衡之以情,一般人遺失後皆會立即申請健保卡,俾便享受中央健保局所提供之健保給付優惠,蓋自費看病與有健保給付之醫療費用相差甚遠,一般人不會輕忽此項權益之重要性,是告訴人上開舉措,顯有悖常情;本院再依職權向中華郵政股份有限公司桃園縣中壢龍岡郵局詢問結果:丁○○該本局轄區內之龍岡郵局並無開戶資料,係於桃園新屋永安郵局開戶,而另經本院向中華郵政股份有限公司中壢郵局函詢告訴人有無掛失及補辦提款卡乙事,經該局函覆稱:本轄新屋永安郵局存簿儲金戶丁○○君無掛失及補辦提款卡紀錄等語,有本院辦理刑事案件電話記錄查詢表及中華郵政股份有限公司中壢郵局97年9月22日營字第0971100956號函各1份在卷可證(見本院卷第105-106及
138頁),足證徵告訴人證稱皮包被人拿走,身分證、健保卡及郵局提款卡均遺失補辦等情,顯非實情,委無足採。綜此,告訴人之指述既有如上諸多瑕疵及違事之處,要難憑信,自不足為據。

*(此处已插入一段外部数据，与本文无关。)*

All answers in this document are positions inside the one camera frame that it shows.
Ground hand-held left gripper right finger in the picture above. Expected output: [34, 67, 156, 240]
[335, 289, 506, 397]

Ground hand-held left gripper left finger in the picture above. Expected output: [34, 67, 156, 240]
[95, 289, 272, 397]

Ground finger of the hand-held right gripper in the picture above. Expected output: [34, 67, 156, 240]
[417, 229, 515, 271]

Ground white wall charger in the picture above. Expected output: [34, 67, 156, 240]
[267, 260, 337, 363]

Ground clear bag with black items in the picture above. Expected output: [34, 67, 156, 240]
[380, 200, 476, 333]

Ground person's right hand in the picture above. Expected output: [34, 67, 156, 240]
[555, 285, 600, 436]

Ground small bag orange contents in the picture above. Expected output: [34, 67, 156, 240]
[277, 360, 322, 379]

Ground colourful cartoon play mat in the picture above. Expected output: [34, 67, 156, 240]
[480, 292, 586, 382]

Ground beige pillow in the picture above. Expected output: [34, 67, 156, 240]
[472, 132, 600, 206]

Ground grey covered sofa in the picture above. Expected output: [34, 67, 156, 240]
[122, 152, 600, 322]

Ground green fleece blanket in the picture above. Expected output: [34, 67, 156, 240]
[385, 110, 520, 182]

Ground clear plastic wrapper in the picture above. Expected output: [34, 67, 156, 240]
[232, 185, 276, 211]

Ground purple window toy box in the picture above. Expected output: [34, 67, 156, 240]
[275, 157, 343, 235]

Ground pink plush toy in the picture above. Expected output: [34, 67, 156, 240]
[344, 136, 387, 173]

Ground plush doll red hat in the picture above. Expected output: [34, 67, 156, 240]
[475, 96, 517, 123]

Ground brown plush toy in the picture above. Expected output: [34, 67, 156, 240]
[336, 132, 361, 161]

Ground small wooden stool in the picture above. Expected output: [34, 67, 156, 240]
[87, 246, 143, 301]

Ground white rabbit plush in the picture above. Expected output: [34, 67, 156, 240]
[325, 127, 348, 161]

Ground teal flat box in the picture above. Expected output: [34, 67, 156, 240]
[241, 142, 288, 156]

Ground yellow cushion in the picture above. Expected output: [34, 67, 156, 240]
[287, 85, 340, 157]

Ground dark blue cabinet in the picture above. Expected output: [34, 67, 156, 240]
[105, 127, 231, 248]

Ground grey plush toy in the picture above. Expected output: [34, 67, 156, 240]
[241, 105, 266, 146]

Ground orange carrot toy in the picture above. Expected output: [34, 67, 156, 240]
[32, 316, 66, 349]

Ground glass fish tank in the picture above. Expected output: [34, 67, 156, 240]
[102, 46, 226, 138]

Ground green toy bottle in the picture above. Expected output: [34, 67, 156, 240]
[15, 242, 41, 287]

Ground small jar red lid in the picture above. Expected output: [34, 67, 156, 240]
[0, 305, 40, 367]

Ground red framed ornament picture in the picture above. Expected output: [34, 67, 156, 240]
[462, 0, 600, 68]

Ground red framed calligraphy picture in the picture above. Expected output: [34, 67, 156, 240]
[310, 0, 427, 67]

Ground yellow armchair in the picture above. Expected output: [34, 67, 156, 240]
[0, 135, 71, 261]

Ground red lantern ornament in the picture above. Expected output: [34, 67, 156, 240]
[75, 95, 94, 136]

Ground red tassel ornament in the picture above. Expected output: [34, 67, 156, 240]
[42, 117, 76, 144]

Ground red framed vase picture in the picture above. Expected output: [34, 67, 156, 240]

(四)其次,證人乙○○○於檢察事務官詢問時陳稱:來的人有提起是說是開賭場的,丁○○說晚一點會還錢,然後丁○○有慘叫一聲云云(見偵卷第31頁),卻於本院審理時證稱:我不知道對方為什麼要丁○○簽本票云云(見本院訴字卷第40頁),細繹證人乙○○○就告訴人何以被脅迫簽立本票乙情,前後證述不一,顯屬可疑。且其於本院審理時復證稱:丁○○被人殺,有受傷,沒有喊痛,就去給人家診斷云云,經本院依職權訊問證人乙○○○為何有上開不一致之陳述,其均沈默不語,後稱:「(審判長問:為什麼都不說話?)我不知道你在說什麼」(見本院卷第43至44頁)。是證人乙○○○證述不符之處,其真實性即有可疑;抑且,證人乙○○○與告訴人丁○○2人間於當時具僱傭關係,其所言難免有偏袒、誇大之嫌,尚難單憑該有瑕疵之陳述即認被告確有公訴人所指加重強盜之罪嫌。至證人陳進添於偵訊時,僅陳述被告向其表示遭到被告及如何報案之情形,而證人陳進添既未親身見聞被告對告訴人丁○○有何加重強盜之舉,關於其聽聞被告所述部分,性質上屬傳聞,依法自無從以此作為被告對告訴人丁○○確有加重強盜犯行之佐證。此外,復查無其他證據足認被告有此部分之犯行,就加重強盜之犯行原應為無罪之諭知,惟因公訴人所指被告之加重強盜部分犯行,與上開論罪科刑之普通傷害部分犯行有實質上一罪之關係,基於審判不可分之法理,爰不另為無罪之諭知,併此敘明。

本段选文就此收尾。